Quatro pessoas de uma mesma família foram encontradas mortas em um edifício na Barra da Tijuca, na Zona Oeste do Rio de Janeiro por volta das 7h desta segunda-feira (29). Os corpos de duas crianças e do marido estavam na área da piscina do prédio e teriam caído do 18º andar. A esposa foi encontrada morta dentro do apartamento.
O homem foi identificado pelo porteiro e por vizinhos como Nabor Coutinho Oliveira Junior, de 43 anos. A esposa seria Lais Khouri, de 48 anos, e as crianças Arthur, de 7 anos, e Henrique, de 10 anos.
A família foi caracterizada como tranquila por funcionários e moradores. A doméstica Lucinda Salviano da Silva ouviu estampidos e o som das quedas dos corpos. "Eu acordei 6h20 para chamar o menino para a escola. Eu ouvi os barulhos, como se fosse de tiro, e chamei a minha patroa, disse que estava acontecendo alguma coisa. Olhei pela janela e vi o primeiro corpo. Eu a chamei e, quando olhei para baixo, vi os outros dois corpos", relatou.

De acordo com uma vizinha que mora na cobertura do prédio, ela estava em casa com o marido quando escutaram barulhos que pareciam de tiros e gritaria, por volta das 6h30. Ela relatou que a impressão é que as crianças foram jogadas vivas pela janela e a rede de proteção do apartamento estava rasgada. O prédio tem 23 andares.
Os Bombeiros foram acionados às 6h40, mas, ao chegarem no local, as vítimas já estavam mortas. Policiais Militares do 31º BPM também foram acionados para o local. Policiais da Divisão de Homicídios faziam a perícia no local, por volta das 8h30.

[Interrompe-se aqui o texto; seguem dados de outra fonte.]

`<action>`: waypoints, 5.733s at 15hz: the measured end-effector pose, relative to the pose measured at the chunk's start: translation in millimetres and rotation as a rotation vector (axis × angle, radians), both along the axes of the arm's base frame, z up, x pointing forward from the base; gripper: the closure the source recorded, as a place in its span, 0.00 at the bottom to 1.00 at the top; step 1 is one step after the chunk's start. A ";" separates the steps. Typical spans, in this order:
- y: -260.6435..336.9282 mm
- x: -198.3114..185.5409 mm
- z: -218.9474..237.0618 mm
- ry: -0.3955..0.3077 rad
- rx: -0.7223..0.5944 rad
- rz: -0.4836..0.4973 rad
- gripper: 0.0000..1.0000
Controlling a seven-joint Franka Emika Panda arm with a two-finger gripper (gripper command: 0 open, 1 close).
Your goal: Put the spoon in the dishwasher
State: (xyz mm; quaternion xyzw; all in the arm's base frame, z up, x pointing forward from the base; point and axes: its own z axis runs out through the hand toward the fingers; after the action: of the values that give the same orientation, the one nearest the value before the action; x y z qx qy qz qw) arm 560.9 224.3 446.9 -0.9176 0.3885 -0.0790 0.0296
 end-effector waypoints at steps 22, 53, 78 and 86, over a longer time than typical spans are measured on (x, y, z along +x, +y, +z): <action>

De acordo com informações da Delegacia de Homicídios da Capital, as investigações estão em andamento para apurar as circunstâncias do crime. Uma perícia também foi realizada no local e a polícia está investigando o caso para apurar detalhadamente o fato.

Carta
No apartamento foi recolhida uma carta que teria sido escrita por Nabor.
"Me preocupa muito deixar minha família na mão. Sempre coloquei eles à frente de tudo ante essa decisão arriscada para ganhar mais. Mas está claro para mim que está insustentável e não vou conseguir levar adiante. Não vamos ter mais renda e não vou ter como sustentar a família". "Sinto um desgosto profundo por ter falhado com tanta força, por deixar todos na mão. Mas melhor acabar com tudo isso logo e evitar o sofrimento de todos". "Ainda não conseguimos contratar o novo plano de saúde. (...) Com o histórico médico de Láis e de Arthur, será que aprovam? Será que não vai ficar super caro?".